__WHAT YOU ARE ASKED TO DO__
What lines below include the string "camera"? Pick them out and copy them.

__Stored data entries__
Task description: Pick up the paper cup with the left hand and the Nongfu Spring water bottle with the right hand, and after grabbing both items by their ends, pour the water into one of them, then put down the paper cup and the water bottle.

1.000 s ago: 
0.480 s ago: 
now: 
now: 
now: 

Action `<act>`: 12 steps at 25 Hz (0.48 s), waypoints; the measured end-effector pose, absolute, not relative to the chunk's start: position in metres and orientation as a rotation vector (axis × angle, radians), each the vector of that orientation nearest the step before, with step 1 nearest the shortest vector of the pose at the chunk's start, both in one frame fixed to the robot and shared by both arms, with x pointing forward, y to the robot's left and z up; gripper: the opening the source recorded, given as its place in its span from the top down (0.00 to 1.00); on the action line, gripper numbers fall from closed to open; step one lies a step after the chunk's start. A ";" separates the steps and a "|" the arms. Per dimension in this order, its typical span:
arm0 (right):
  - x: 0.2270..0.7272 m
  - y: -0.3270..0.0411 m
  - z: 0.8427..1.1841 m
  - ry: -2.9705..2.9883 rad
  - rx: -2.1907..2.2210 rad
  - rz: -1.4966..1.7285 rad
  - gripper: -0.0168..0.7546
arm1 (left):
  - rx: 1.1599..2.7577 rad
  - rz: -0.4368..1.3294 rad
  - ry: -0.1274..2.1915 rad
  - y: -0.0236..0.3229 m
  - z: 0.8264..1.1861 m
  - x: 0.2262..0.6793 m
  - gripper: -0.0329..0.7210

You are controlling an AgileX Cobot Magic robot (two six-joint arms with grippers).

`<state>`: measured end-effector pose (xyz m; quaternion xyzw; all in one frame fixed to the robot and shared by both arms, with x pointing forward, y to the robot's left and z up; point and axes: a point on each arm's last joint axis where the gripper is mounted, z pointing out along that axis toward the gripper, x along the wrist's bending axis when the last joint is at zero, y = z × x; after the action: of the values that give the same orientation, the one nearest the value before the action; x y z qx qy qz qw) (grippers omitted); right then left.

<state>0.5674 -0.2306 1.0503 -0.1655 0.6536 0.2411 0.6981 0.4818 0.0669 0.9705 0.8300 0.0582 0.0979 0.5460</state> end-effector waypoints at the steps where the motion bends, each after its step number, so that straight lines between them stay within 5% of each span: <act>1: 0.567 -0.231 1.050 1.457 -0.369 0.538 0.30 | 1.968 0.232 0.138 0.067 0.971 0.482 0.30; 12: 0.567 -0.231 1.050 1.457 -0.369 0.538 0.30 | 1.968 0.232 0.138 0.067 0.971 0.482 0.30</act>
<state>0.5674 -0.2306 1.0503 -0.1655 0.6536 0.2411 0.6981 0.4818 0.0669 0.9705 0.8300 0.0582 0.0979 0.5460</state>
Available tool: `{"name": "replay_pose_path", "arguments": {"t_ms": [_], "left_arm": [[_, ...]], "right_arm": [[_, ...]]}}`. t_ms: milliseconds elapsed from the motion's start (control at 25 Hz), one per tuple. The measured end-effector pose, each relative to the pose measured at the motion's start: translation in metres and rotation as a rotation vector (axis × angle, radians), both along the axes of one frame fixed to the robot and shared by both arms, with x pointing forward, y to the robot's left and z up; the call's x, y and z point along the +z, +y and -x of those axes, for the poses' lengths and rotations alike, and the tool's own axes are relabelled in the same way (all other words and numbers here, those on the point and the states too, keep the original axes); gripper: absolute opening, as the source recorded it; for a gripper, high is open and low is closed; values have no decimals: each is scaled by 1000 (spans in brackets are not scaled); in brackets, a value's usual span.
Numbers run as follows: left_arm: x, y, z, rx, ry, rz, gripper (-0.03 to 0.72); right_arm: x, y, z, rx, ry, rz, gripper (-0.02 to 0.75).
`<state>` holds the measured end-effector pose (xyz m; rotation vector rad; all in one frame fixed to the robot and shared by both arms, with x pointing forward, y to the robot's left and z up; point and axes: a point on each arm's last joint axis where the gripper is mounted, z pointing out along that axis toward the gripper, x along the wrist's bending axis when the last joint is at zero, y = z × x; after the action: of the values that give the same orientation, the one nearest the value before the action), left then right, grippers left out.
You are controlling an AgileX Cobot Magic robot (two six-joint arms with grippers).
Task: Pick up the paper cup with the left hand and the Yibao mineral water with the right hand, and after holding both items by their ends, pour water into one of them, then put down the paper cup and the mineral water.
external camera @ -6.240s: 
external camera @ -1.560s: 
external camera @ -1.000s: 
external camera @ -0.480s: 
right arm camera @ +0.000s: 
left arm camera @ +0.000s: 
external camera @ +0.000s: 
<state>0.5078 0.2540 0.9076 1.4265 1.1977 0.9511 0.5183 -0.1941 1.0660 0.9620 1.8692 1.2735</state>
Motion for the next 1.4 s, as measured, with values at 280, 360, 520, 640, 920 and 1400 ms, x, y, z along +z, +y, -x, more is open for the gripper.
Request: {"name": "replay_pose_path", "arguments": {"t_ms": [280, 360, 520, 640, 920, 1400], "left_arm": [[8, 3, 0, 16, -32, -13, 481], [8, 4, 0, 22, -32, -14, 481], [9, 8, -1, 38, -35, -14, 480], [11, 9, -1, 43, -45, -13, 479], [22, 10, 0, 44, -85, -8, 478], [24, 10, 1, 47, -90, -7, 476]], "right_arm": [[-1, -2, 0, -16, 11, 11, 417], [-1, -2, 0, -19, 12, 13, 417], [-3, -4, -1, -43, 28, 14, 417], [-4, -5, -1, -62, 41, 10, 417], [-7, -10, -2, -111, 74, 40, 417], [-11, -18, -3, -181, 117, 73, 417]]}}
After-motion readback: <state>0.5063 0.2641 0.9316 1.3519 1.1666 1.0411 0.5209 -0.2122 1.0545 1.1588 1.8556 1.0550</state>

__OUTPUT FOR THIS EXERCISE__
external camera @ -6.240s: 
external camera @ -1.560s: 
external camera @ -1.000s: 
external camera @ -0.480s: 
right arm camera @ +0.000s: 
left arm camera @ +0.000s: 
external camera @ +0.000s: 

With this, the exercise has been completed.